Au Japon, le keirin repart pour un tour
Né dans les cendres du Japon d’après- Seconde Guerre mondiale, le keirin est l’équivalent du cyclisme sur piste international, mais avec des coureurs plus nombreux, des coups d’épaule et de casque, des vélos d’un autre siècle et des paris autorisés. Malgré son extraordinaire succès national durant près de 80 ans, ce sport spectaculaire est contraint de moderniser son très traditionnel règlement pour s’adapter aux changements de la société japonaise.

Texte : Justin McCurry
Photographie : Shiori Ikeno
Une énergie nerveuse sature l’espace réservé aux coureurs du vélodrome de Keiokaku. L’un après l’autre, sept hommes vêtus de maillots colorés s’emparent d’un vélo au cadre* en acier, à pignon fixe et dépourvu de freins. Respectant un rituel qui mêle purification et supplique aux dieux pour une course sûre et réussie, ils extirpent des poignées de sel d’une boîte disposée là, en arrosent leur machine et se jettent le reste sur le corps. Alors, les lourdes portes coulissantes qui les cachaient à la vue du public s’ouvrent pour révéler une piste immaculée de 400 mètres et des spectateurs qui attendent l’arrivée des guerriers sur deux roues. À l’appel de leur nom, ils enfourchent leur vélo et pédalent, lents mais déterminés, vers les portillons de départ, les cuisses luisantes d’huile appliquée généreusement – une mesure préventive pour réduire les frottements s’ils tombent sur l’asphalte pendant la course. Des « Yoshiya ! » (Allez !) fusent, accompagnés d’autres exclamations de confiance en soi difficilement traduisibles. Dans un coin du Keiokaku, un vélodrome vieillissant de la banlieue ouest de Tokyo, un écran géant affiche les cotes des paris, indiquant la confiance – ou la méfiance – que les parieurs rassemblés ont placé dans les chances de succès des coureurs.

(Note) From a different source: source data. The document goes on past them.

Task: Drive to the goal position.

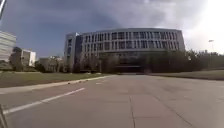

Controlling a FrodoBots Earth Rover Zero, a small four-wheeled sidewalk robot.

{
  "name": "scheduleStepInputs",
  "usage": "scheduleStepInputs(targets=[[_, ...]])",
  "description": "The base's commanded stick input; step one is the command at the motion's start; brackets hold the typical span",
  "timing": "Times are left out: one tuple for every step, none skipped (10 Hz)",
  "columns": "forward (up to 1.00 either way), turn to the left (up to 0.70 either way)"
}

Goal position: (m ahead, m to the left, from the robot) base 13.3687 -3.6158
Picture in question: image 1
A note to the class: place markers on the large curved grey building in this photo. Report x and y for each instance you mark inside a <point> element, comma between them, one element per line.
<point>130,45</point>

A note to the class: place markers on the row of trees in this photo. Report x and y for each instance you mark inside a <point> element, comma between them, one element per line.
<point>160,61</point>

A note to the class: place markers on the grey concrete road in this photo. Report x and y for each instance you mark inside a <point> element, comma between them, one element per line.
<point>140,103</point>

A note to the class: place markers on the pale concrete kerb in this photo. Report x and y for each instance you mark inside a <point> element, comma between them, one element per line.
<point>40,86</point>

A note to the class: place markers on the grass verge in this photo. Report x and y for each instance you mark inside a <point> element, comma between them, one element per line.
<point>30,78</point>
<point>196,74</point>

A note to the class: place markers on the low beige building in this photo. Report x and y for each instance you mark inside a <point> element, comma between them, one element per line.
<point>28,57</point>

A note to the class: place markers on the tree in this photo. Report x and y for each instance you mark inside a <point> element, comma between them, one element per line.
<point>16,59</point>

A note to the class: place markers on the street lamp pole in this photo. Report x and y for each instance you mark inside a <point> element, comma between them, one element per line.
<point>211,45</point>

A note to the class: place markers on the pale office building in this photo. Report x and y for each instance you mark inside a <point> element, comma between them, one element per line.
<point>6,45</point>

Leur roue arrière une fois insérée dans le portillon de départ automatisé, les cyclistes procèdent à des ajustements de dernière minute sur leur casque et leurs lunettes de soleil, impassibles malgré le vent glacial qui souffle depuis la rivière Tamagawa. Certains se penchent en arrière sur leur selle, les bras ballants. D’autres placent leurs mains sur le guidon incurvé et fixent le lointain. Un lièvre s’approche par l’arrière, longeant la ligne intérieure de la piste, puis la déflagration d’un pistolet de départ emplit l’air. Comme un seul homme, les sept coureurs projettent leurs vélos hors des barrières avec un bruit sourd, alors que le bourdonnement des tribunes enfle. La course de keirin est lancée.
Né dans les ruines
Le 20 novembre 1948, neuf hommes s’alignent sur un vélodrome poussiéreux à Kokura, dans l’extrême sud-ouest du Japon. Assis sur de lourds vélos aux cadres en acier, ils forment un groupe d’amateurs hétéroclites. Malgré leur allure incertaine, ils participent à leur manière au redressement du Japon après une guerre désastreuse achevée trois ans plus tôt. Car dans ce vélodrome, les ouvriers d’usine et les mineurs se rassemblent en une foule compacte pour assister à un nouveau sport, le keirin, combinaison des caractères (ou kanji) « concours » et « roue ». En quatre jours, ces 55 000 spectateurs placent un total de 20 millions de yens (125 000 euros) de paris, une somme inimaginable à l’époque, qui dépasse toutes les attentes. Kokura, sous la houlette de son maire Ryōsuke Hamada, favorable aux jeux d’argent, démontre ainsi comment le sport peut non seulement divertir un pays épuisé par la guerre, mais aussi l’aider à renaître de ses cendres, car une partie des bénéfices est utilisée pour financer la reconstruction de la ville.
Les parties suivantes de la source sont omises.